This post would be better with pics, but I'll be sideloading them onto facebook for the time being; with the Great Firewall of China in full effect it's hard to do any blog updates beyond pure text.
Morning was warm - pleasant even. I guess it was around 10 C (or 50 degrees F).
Not sure why, but the trains seemed busier than usual; there was no room in the transfer concourse for the nice old ladies that collected people's used newspapers (I assume to resell as scrap).
Work was busy, and ended up staying way late; so co-worker and I ended up going out to eat.
The place was called "The Spicy Joint" (辛香汇...if I pick & choose from dictionary it's more like "hot fragrant convergence").
My colleague, who is originally from Sichuan, says that most Sichuan restaurants in Shanghai need to tone down the heat in order to gain mass market acceptance. Even so, he said that this place was still pretty good.
Decor was super modernish; lots of curvy fishtanks with orange-reddish fish, shiny lights and post-modern furniture.
Apparently it's very popular; if one shows up without having made a reservation a month in advance at peak hours (6pm on), it's safe to expect a wait.
By the time we arrived it was already 20:45, and we picked a number and were group number 149...but the restaurant was calling number 108.
The restaurant was located in the 5th floor of a mall/high-rise, there were lots of western brands (real products, not fakes) on sale, even at some discounts.
Had some time to walk around, then made it back when they happened to be calling for group number 144.
I cannot speak for what happened when I wasn't present, but groups 145-148 were all real people; no one seemed to be taking a ticket number and running.
So anyway, it's probably around 21:15 and finally time to eat.
At that point, rational ordering of what could feasibly be consumed was forgotten.

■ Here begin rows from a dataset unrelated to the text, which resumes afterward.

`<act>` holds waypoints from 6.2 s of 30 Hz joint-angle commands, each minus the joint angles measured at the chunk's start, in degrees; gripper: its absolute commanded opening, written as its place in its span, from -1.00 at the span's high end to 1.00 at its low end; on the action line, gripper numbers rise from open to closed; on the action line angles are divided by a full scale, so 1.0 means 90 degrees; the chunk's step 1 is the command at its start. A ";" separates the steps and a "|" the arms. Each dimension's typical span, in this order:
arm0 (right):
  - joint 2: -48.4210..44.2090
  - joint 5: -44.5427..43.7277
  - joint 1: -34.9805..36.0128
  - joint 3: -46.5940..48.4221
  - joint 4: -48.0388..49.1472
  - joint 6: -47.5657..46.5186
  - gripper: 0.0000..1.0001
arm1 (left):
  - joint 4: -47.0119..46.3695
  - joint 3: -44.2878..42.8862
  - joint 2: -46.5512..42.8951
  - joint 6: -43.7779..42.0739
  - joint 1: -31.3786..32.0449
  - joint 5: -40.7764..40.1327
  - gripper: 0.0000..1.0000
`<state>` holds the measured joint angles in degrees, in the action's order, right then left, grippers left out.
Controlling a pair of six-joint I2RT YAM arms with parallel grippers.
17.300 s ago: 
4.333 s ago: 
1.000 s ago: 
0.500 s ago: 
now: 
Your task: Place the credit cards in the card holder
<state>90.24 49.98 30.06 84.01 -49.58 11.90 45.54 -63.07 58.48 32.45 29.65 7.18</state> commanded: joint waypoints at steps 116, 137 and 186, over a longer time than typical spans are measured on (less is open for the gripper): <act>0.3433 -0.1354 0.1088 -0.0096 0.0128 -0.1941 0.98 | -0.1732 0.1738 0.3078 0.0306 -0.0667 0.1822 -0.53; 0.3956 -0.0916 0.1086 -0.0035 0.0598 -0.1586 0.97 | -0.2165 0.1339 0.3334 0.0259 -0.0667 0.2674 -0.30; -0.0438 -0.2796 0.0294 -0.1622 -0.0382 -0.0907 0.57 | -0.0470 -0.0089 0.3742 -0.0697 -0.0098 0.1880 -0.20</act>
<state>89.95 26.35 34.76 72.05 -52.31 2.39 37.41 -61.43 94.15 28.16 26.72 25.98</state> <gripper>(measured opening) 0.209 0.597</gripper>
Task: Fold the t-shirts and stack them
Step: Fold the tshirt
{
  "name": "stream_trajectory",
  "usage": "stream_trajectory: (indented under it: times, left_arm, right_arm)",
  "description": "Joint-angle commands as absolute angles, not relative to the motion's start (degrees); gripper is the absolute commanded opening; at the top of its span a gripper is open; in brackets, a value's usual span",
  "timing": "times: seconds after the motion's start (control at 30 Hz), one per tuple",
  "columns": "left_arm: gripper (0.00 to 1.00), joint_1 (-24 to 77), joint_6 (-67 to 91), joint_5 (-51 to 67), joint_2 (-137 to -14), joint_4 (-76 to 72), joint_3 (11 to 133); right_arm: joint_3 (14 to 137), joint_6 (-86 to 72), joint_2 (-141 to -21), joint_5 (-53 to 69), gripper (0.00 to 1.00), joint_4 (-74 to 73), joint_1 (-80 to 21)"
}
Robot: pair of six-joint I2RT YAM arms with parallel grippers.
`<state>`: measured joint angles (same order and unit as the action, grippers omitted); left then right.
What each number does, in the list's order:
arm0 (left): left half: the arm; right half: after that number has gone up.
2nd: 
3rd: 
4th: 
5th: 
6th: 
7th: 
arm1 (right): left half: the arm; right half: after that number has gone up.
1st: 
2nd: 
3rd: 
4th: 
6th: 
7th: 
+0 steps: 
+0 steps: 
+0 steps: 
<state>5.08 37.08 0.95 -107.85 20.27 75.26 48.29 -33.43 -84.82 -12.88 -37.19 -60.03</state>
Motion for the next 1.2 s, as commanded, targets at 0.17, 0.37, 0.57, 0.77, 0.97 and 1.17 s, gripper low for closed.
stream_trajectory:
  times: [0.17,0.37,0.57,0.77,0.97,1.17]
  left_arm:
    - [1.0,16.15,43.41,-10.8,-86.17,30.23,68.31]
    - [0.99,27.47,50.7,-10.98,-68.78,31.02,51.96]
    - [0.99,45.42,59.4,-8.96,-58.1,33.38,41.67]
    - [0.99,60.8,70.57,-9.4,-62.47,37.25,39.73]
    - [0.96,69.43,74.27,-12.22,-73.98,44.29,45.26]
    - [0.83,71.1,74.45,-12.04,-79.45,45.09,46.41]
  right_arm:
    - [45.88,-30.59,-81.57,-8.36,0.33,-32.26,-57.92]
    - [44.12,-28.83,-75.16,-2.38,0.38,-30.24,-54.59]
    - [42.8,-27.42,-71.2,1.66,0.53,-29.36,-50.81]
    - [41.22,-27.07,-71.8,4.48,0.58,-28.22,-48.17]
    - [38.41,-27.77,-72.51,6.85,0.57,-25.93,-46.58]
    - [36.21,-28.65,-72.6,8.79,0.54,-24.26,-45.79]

We had 口水鸡 - literally, "mouth-watering chicken" (or "drooling chicken" if you'd prefer an ugly translation) - in either case, not meaning that the chicken itself is drooling, but rather that you are so excited upon seeing the food...was kind of like cold white cooked chicken drowned in a savory oily spicy sauce, and a few peanuts. Excellent.
Some sort of Sichuan noodles - pretty common at most Sichuan restaurants and available stateside as well. Not much of a kick to them here.
Suanrong you mai cai - garlic & oil stir-fried veggies...token something green on table not covered in peppers.
Some type of Lamb dish - was almost like a lot of foods from Hunan, but with lamb. Decent.
Some kind of Bullfrog - Similar to 水煮牛 or 水煮鱼, but with the meat of choice being frog instead of something less bony. Was pretty good as well...though having misheard my colleague I was convinced that I had been eating some obscure portion of a cow for half the meal, until he clarified the name of the dish again. (the same word for beef or cow - 牛- is also used in "bullfrog" - 牛蛙...makes sense, right?).
Anyway, being stuffed, ended up taking the subway home and very much enjoying the walk back, perhaps burning some fraction of the calories consumed.
Temperature at night was just about freezing. Not that cold in the grand scheme of things, but a shock compared to this morning...may need a sweater tomorrow.